Wake up fast! The training is open to all members of the community and provides comprehensive education on how to recognize and respond to an opioid overdose emergency using naloxone (brand name Narcan). Naloxone is a nasal spray used to quickly reverse an opioid overdose. Community members will receive a free box of naloxone at the end of the program.
Trainings take place several times a month at each of our health service sites throughout the district. For local organizations and businesses, BRHD offers lay lifeguard training by appointment. This course includes a detailed overview of the Rapid Revive! program and legislation surrounding naloxone, a brief overview of addiction, identifying risk factors that make individuals more vulnerable to an opioid overdose, common myths about how to reverse an opioid overdose, opioid emergency response protocol and information on how naloxone works.

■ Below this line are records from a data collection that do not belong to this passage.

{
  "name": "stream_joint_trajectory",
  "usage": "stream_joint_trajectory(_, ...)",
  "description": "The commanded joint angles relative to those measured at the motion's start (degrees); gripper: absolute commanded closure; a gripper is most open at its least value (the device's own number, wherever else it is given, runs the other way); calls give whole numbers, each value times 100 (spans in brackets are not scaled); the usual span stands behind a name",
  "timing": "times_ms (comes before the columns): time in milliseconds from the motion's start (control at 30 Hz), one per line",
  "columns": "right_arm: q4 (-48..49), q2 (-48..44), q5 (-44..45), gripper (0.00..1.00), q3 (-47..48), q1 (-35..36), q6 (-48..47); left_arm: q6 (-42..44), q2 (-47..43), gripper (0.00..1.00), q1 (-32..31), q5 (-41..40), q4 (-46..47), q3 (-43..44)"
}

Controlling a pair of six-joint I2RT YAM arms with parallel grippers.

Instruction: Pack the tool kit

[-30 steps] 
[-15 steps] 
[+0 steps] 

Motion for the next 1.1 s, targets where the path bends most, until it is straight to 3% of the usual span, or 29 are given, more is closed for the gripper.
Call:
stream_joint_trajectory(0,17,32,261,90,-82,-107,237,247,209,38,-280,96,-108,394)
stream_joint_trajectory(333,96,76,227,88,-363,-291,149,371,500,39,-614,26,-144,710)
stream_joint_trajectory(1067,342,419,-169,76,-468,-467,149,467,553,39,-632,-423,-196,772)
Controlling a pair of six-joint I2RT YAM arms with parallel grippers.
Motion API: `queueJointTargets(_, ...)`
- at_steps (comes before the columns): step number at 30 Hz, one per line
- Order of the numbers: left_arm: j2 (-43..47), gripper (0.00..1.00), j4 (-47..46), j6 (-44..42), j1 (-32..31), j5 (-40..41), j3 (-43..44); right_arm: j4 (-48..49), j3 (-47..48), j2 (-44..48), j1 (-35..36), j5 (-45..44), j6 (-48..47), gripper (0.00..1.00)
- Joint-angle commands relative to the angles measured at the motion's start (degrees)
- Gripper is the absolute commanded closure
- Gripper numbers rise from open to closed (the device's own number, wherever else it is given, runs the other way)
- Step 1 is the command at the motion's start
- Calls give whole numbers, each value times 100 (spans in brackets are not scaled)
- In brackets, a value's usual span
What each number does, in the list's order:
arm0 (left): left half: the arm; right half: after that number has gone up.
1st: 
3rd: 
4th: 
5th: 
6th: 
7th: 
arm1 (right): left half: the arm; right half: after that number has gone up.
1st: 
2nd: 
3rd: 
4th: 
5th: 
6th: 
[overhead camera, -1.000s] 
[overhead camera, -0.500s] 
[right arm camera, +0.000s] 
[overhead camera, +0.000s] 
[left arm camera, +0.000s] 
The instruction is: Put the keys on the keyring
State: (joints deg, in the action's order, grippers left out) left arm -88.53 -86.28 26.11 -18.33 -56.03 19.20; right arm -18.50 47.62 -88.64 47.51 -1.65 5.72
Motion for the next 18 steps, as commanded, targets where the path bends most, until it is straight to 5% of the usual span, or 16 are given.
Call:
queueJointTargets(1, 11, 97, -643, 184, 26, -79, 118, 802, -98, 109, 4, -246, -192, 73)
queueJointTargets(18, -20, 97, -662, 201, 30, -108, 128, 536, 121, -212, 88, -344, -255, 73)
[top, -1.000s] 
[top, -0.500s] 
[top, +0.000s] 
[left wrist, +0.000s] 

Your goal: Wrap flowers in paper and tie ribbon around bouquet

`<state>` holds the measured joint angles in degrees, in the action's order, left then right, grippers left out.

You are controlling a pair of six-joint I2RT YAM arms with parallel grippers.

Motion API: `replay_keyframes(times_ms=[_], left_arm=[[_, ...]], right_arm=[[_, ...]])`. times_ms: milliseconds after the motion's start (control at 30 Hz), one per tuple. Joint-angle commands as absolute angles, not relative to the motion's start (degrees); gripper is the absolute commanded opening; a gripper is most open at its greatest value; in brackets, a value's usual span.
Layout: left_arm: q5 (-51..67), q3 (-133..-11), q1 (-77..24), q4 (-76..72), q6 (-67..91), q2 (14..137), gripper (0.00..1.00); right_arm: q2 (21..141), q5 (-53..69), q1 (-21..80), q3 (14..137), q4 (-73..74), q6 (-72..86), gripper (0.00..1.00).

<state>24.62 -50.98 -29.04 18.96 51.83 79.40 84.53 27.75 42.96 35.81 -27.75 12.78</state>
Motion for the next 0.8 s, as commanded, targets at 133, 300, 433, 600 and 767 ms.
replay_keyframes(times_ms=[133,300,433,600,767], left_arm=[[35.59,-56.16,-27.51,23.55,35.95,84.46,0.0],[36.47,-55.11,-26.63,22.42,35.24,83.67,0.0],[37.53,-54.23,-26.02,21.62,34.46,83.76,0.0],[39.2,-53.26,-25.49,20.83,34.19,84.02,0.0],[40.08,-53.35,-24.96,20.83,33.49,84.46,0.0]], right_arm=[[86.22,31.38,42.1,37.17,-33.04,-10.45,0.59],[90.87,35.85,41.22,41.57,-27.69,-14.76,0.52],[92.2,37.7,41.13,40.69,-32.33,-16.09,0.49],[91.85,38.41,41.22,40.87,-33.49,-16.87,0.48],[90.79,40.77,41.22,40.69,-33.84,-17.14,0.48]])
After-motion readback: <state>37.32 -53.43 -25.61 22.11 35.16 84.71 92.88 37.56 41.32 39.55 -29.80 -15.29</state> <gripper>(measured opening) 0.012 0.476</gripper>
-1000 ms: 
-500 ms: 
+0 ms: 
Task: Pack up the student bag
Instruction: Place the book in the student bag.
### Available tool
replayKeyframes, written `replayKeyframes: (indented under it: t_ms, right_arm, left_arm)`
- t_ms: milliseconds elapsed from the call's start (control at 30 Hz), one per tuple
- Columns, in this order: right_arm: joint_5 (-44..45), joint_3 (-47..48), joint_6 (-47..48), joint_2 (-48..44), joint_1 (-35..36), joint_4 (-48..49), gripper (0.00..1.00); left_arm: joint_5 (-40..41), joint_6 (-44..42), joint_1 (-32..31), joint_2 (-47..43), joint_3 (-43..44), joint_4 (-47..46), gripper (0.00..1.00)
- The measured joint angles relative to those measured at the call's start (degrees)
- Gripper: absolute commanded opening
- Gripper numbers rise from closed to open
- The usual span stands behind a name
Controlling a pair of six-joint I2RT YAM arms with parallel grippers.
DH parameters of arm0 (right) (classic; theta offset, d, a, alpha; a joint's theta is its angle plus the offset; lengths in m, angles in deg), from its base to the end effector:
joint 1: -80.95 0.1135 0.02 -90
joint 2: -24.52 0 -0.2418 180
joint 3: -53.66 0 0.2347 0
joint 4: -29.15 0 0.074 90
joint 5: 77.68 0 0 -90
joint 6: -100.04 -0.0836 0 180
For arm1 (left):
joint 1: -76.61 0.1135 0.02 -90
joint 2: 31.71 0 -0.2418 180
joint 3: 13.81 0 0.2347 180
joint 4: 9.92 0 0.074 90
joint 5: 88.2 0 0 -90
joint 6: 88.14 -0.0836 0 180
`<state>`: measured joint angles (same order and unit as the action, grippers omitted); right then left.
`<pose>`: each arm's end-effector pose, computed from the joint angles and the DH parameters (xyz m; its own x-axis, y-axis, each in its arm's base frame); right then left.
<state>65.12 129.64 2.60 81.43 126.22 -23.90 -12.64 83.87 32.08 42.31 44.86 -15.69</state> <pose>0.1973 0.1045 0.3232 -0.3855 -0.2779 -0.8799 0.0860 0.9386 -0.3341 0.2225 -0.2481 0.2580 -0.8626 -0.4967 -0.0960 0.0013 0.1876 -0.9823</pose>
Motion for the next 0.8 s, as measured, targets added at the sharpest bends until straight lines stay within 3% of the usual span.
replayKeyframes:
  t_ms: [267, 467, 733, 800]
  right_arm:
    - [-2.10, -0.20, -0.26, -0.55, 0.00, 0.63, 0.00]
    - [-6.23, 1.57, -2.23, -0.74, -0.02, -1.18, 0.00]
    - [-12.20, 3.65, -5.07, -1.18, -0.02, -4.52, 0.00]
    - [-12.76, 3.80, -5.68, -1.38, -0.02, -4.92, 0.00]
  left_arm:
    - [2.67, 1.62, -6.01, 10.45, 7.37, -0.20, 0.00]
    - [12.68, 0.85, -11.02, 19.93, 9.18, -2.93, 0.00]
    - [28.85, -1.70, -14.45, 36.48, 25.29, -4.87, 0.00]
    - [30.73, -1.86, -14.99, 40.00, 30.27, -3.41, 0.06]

In addition to training opportunities, BRHD also offers several material resources. Each health department office carries medicine disposal bags for community members to pick up during business hours. These medication disposal bags allow individuals to disable up to 45 pills, 6 fluid ounces, or 6 patches of old and/or unused medication at home. These bags are lightweight and can be safely placed in household trash.
BRHD also offers free rapid tests for HIV and hepatitis C and conventional tests for HIV, hepatitis B and C and other sexually transmitted infections (STIs). A variety of safer.sex items such as condoms and dental dams are also available.
Starting this fall, BRHD will be able to distribute fentanyl test strip kits to interested members of the community. These test strips will give individuals the ability to detect the presence of fentanyl, including 10 different fentanyl analogs (or synthetic opioids), in minutes.
All of these services are free to the community, and everyone is encouraged to participate. BRHD remains committed to providing equitable programs and tools to all people in our district, including those who are unable or unwilling to stop using drugs. If you have any questions about BRHD’s harm reduction services, please do not hesitate to contact Shannon Meade, Health and Housing Manager, at (434) 484-0255.
Shannon Meade is the health and housing manager for the Blue Ridge Health District.